== PROBLEM TO SOLVE ==
Can you reproduce the data beneath, keeping every line exact?
+++ PROVIDED DATA
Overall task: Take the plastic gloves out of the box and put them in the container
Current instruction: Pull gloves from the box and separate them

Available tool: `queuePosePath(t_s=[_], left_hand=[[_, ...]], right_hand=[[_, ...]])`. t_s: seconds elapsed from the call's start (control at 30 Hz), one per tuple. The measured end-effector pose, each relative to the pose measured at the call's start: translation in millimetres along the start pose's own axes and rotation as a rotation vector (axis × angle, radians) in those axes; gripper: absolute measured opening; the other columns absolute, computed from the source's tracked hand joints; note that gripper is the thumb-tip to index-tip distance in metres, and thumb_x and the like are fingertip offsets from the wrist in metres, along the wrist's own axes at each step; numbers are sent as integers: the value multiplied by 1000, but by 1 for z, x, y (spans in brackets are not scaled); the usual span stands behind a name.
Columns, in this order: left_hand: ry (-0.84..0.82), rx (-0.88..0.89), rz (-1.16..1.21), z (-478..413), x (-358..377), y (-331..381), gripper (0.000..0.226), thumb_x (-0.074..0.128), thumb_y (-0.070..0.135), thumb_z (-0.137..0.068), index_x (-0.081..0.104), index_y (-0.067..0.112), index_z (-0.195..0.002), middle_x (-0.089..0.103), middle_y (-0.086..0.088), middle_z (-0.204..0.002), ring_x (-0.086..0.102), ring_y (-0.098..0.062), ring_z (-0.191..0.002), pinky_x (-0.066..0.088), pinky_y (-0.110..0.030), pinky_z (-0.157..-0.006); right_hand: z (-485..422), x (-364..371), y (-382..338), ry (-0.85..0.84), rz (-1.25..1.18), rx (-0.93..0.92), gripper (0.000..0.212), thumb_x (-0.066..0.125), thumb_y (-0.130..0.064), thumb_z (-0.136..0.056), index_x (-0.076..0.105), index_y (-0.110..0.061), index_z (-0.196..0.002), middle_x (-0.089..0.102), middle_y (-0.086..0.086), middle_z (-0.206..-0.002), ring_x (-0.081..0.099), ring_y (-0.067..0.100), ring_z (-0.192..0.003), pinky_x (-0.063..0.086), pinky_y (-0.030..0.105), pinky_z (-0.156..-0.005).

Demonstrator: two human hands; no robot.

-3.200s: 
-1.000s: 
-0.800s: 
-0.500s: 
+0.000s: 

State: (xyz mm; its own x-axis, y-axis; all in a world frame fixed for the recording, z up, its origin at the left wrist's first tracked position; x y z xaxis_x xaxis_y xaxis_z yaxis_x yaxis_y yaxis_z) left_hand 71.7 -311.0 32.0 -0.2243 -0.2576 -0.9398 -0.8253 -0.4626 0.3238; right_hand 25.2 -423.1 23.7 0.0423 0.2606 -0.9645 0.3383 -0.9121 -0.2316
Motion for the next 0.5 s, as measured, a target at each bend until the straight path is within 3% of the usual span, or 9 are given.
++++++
== SOLUTION ==
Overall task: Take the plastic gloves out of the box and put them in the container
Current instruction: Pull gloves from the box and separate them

Available tool: `queuePosePath(t_s=[_], left_hand=[[_, ...]], right_hand=[[_, ...]])`. t_s: seconds elapsed from the call's start (control at 30 Hz), one per tuple. The measured end-effector pose, each relative to the pose measured at the call's start: translation in millimetres along the start pose's own axes and rotation as a rotation vector (axis × angle, radians) in those axes; gripper: absolute measured opening; the other columns absolute, computed from the source's tracked hand joints; note that gripper is the thumb-tip to index-tip distance in metres, and thumb_x and the like are fingertip offsets from the wrist in metres, along the wrist's own axes at each step; numbers are sent as integers: the value multiplied by 1000, but by 1 for z, x, y (spans in brackets are not scaled); the usual span stands behind a name.
Columns, in this order: left_hand: ry (-0.84..0.82), rx (-0.88..0.89), rz (-1.16..1.21), z (-478..413), x (-358..377), y (-331..381), gripper (0.000..0.226), thumb_x (-0.074..0.128), thumb_y (-0.070..0.135), thumb_z (-0.137..0.068), index_x (-0.081..0.104), index_y (-0.067..0.112), index_z (-0.195..0.002), middle_x (-0.089..0.103), middle_y (-0.086..0.088), middle_z (-0.204..0.002), ring_x (-0.086..0.102), ring_y (-0.098..0.062), ring_z (-0.191..0.002), pinky_x (-0.066..0.088), pinky_y (-0.110..0.030), pinky_z (-0.157..-0.006); right_hand: z (-485..422), x (-364..371), y (-382..338), ry (-0.85..0.84), rz (-1.25..1.18), rx (-0.93..0.92), gripper (0.000..0.212), thumb_x (-0.066..0.125), thumb_y (-0.130..0.064), thumb_z (-0.136..0.056), index_x (-0.076..0.105), index_y (-0.110..0.061), index_z (-0.196..0.002), middle_x (-0.089..0.102), middle_y (-0.086..0.086), middle_z (-0.206..-0.002), ring_x (-0.081..0.099), ring_y (-0.067..0.100), ring_z (-0.192..0.003), pinky_x (-0.063..0.086), pinky_y (-0.030..0.105), pinky_z (-0.156..-0.005).

Demonstrator: two human hands; no robot.

-3.200s: 
-1.000s: 
-0.800s: 
-0.500s: 
+0.000s: 

State: (xyz mm; its own x-axis, y-axis; all in a world frame fixed for the recording, z up, its origin at the left wrist's first tracked position; x y z xaxis_x xaxis_y xaxis_z yaxis_x yaxis_y yaxis_z) left_hand 71.7 -311.0 32.0 -0.2243 -0.2576 -0.9398 -0.8253 -0.4626 0.3238; right_hand 25.2 -423.1 23.7 0.0423 0.2606 -0.9645 0.3383 -0.9121 -0.2316
Motion for the next 0.5 s, as measured, a target at each bend until the straight path is within 3% of the usual span, or 9 are given.

Nothing remains open in this exercise.